| Work item |
Nothing in the listing below should change; retype it as is.

| Supplied entries |
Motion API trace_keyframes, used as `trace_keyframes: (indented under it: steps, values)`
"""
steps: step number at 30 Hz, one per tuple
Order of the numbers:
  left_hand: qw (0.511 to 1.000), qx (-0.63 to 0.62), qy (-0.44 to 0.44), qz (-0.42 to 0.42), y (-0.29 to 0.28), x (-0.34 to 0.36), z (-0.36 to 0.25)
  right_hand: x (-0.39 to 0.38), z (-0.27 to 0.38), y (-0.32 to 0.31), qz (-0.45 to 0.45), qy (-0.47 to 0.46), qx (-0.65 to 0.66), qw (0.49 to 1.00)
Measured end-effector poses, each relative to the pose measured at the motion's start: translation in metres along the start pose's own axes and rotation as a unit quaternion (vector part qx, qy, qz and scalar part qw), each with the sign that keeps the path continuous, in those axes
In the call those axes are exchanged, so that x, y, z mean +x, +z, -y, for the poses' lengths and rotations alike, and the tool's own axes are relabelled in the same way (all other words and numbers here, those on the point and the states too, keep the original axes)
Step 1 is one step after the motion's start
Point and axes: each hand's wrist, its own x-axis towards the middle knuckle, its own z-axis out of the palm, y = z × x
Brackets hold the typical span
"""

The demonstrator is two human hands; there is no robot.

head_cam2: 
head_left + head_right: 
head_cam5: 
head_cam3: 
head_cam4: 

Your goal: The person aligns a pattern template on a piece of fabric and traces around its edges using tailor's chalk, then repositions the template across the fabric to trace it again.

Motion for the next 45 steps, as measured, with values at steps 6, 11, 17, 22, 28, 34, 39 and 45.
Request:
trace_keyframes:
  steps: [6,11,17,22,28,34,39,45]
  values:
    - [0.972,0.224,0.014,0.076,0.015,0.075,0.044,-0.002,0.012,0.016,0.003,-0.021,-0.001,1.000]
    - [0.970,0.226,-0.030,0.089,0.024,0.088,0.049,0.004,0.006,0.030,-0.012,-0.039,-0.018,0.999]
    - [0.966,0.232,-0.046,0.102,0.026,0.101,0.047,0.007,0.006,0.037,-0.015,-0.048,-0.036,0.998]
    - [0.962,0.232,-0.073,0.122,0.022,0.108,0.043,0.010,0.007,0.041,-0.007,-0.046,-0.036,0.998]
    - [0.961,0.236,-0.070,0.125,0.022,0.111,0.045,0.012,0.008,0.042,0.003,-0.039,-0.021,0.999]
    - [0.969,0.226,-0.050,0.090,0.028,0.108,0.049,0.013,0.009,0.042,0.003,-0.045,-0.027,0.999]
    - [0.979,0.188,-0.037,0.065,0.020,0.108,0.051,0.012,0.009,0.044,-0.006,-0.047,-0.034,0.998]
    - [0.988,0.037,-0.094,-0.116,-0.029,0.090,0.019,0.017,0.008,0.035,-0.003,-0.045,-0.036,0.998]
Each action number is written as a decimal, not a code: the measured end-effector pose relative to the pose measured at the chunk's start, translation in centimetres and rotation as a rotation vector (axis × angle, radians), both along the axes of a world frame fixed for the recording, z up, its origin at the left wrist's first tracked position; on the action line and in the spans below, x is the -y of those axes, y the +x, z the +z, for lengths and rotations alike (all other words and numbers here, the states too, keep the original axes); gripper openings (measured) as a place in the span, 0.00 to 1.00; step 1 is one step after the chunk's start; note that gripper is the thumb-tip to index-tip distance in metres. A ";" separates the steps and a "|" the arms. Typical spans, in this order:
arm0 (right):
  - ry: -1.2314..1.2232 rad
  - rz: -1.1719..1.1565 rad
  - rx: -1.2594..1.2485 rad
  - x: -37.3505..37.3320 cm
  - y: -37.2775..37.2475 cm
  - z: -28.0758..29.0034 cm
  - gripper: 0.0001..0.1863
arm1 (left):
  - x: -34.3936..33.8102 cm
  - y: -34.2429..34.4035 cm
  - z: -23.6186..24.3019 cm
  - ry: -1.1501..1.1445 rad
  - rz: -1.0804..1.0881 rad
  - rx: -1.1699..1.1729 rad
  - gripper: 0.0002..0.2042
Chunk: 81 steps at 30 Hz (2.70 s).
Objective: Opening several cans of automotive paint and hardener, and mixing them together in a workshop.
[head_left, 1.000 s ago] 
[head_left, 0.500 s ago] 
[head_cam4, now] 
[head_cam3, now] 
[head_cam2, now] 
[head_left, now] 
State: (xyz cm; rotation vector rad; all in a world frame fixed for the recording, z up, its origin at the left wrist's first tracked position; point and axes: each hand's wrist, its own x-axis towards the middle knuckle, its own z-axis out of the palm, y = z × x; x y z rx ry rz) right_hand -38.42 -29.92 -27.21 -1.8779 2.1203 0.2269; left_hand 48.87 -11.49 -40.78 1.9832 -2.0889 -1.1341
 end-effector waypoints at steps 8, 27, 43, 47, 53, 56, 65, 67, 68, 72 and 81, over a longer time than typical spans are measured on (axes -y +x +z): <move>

| Result for this exercise |
Motion API trace_keyframes, used as `trace_keyframes: (indented under it: steps, values)`
"""
steps: step number at 30 Hz, one per tuple
Order of the numbers:
  left_hand: qw (0.511 to 1.000), qx (-0.63 to 0.62), qy (-0.44 to 0.44), qz (-0.42 to 0.42), y (-0.29 to 0.28), x (-0.34 to 0.36), z (-0.36 to 0.25)
  right_hand: x (-0.39 to 0.38), z (-0.27 to 0.38), y (-0.32 to 0.31), qz (-0.45 to 0.45), qy (-0.47 to 0.46), qx (-0.65 to 0.66), qw (0.49 to 1.00)
Measured end-effector poses, each relative to the pose measured at the motion's start: translation in metres along the start pose's own axes and rotation as a unit quaternion (vector part qx, qy, qz and scalar part qw), each with the sign that keeps the path continuous, in those axes
In the call those axes are exchanged, so that x, y, z mean +x, +z, -y, for the poses' lengths and rotations alike, and the tool's own axes are relabelled in the same way (all other words and numbers here, those on the point and the states too, keep the original axes)
Step 1 is one step after the motion's start
Point and axes: each hand's wrist, its own x-axis towards the middle knuckle, its own z-axis out of the palm, y = z × x
Brackets hold the typical span
"""

The demonstrator is two human hands; there is no robot.

head_cam2: 
head_left + head_right: 
head_cam5: 
head_cam3: 
head_cam4: 

Your goal: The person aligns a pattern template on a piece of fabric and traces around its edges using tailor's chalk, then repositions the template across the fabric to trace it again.

Motion for the next 45 steps, as measured, with values at steps 6, 11, 17, 22, 28, 34, 39 and 45.
Request:
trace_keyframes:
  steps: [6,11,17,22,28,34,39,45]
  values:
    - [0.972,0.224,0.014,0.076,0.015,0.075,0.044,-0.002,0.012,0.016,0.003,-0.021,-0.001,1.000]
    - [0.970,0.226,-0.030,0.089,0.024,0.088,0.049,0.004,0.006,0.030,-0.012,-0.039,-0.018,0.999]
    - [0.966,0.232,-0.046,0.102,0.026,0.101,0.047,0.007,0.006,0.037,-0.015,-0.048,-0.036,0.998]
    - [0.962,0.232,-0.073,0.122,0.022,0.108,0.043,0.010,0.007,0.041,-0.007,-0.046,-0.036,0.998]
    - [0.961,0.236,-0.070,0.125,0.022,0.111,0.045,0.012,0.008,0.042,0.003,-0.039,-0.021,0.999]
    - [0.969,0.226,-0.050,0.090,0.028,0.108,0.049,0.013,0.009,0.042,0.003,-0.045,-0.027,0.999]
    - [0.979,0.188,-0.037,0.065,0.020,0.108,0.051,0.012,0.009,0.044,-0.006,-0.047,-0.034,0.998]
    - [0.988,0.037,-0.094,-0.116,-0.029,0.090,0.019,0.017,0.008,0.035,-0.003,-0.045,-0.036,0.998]
Each action number is written as a decimal, not a code: the measured end-effector pose relative to the pose measured at the chunk's start, translation in centimetres and rotation as a rotation vector (axis × angle, radians), both along the axes of a world frame fixed for the recording, z up, its origin at the left wrist's first tracked position; on the action line and in the spans below, x is the -y of those axes, y the +x, z the +z, for lengths and rotations alike (all other words and numbers here, the states too, keep the original axes); gripper openings (measured) as a place in the span, 0.00 to 1.00; step 1 is one step after the chunk's start; note that gripper is the thumb-tip to index-tip distance in metres. A ";" separates the steps and a "|" the arms. Typical spans, in this order:
arm0 (right):
  - ry: -1.2314..1.2232 rad
  - rz: -1.1719..1.1565 rad
  - rx: -1.2594..1.2485 rad
  - x: -37.3505..37.3320 cm
  - y: -37.2775..37.2475 cm
  - z: -28.0758..29.0034 cm
  - gripper: 0.0001..0.1863
arm1 (left):
  - x: -34.3936..33.8102 cm
  - y: -34.2429..34.4035 cm
  - z: -23.6186..24.3019 cm
  - ry: -1.1501..1.1445 rad
  - rz: -1.0804..1.0881 rad
  - rx: -1.1699..1.1729 rad
  - gripper: 0.0002..0.2042
Chunk: 81 steps at 30 Hz (2.70 s).
Objective: Opening several cans of automotive paint and hardener, and mixing them together in a workshop.
[head_left, 1.000 s ago] 
[head_left, 0.500 s ago] 
[head_cam4, now] 
[head_cam3, now] 
[head_cam2, now] 
[head_left, now] 
State: (xyz cm; rotation vector rad; all in a world frame fixed for the recording, z up, its origin at the left wrist's first tracked position; point and axes: each hand's wrist, its own x-axis towards the middle knuckle, its own z-axis out of the palm, y = z × x; x y z rx ry rz) right_hand -38.42 -29.92 -27.21 -1.8779 2.1203 0.2269; left_hand 48.87 -11.49 -40.78 1.9832 -2.0889 -1.1341
 end-effector waypoints at steps 8, 27, 43, 47, 53, 56, 65, 67, 68, 72 and 81, over a longer time than typical spans are measured on (axes -y +x +z): <move>

The answer contains nothing further.